What is required:
Nothing but an exact repeat of the data, with pictures removed, belongs in the answer.

Given information:
____________

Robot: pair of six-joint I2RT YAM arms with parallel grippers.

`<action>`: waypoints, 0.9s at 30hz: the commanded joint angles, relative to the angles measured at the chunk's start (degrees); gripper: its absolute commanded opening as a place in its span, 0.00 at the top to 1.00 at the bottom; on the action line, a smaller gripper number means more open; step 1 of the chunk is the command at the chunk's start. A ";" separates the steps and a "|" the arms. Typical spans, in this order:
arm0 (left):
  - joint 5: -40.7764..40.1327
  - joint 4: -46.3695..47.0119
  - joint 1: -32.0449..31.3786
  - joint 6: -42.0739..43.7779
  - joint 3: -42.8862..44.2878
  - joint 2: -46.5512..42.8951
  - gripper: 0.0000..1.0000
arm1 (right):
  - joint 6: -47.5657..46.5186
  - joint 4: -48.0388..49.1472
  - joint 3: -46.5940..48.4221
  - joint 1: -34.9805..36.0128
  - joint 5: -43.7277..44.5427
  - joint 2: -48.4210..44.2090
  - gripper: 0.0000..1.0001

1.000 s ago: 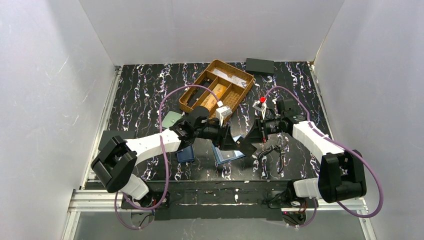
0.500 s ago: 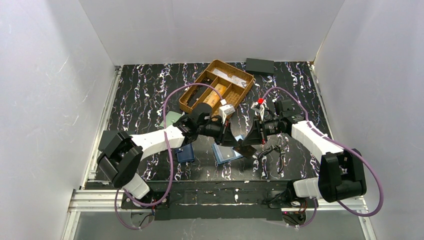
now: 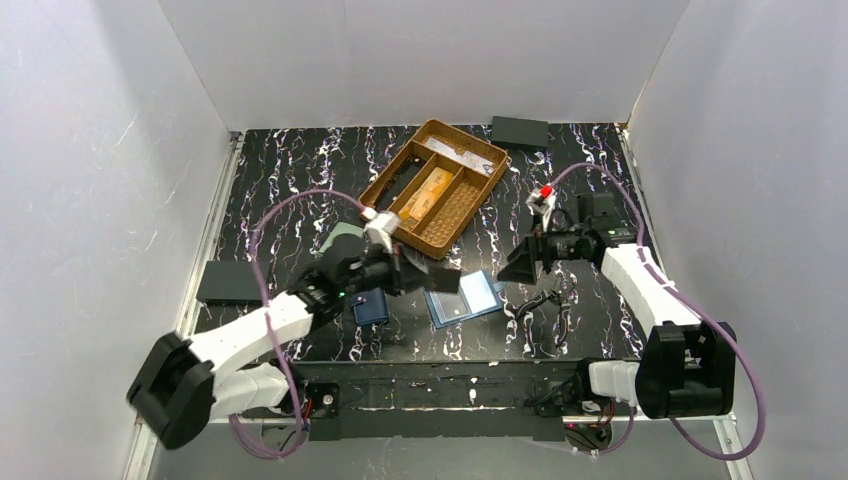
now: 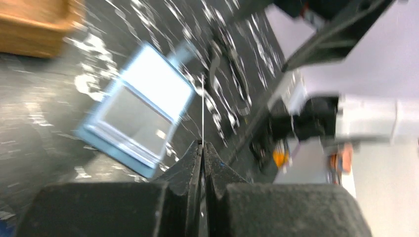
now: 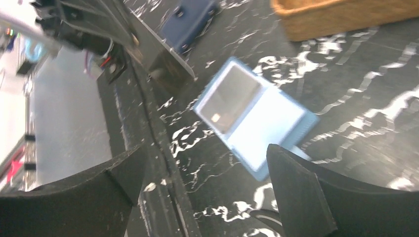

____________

Answer box:
Robot: pair of six-joint I2RT YAM arms with parallel grippers.

`<action>`: waypoints, 0.9s at 30hz: the commanded joint angles, relative to the angles measured at the chunk's start (degrees); gripper: its absolute commanded opening as a place in its span, 0.00 at the top to 1.00 at the bottom; on the action line, a smaller gripper number means more open; step 1 of the chunk is the command at the chunk's start. A ";" separates the steps and a "|" the arms. Typical spans, in this order:
arm0 (left):
  - joint 5: -40.7764..40.1327
  - joint 4: -46.3695..47.0119
  - joint 1: -32.0449..31.3786
  - joint 6: -42.0739..43.7779
  - joint 3: -42.8862..44.2878
  - joint 2: -46.5512..42.8951
  - gripper: 0.0000..1.0000
arm1 (right):
  - joint 6: -47.5657..46.5186
  - joint 4: -48.0388..49.1472
  - joint 3: -46.5940..48.4221
  - joint 1: -34.9805..36.0128
  - joint 5: -43.7277..44.5427
  - joint 2: -48.4210..44.2090
  - gripper: 0.0000..1.0001

1.000 s ago: 
0.500 s ago: 
now: 
now: 
now: 

No more output is needed.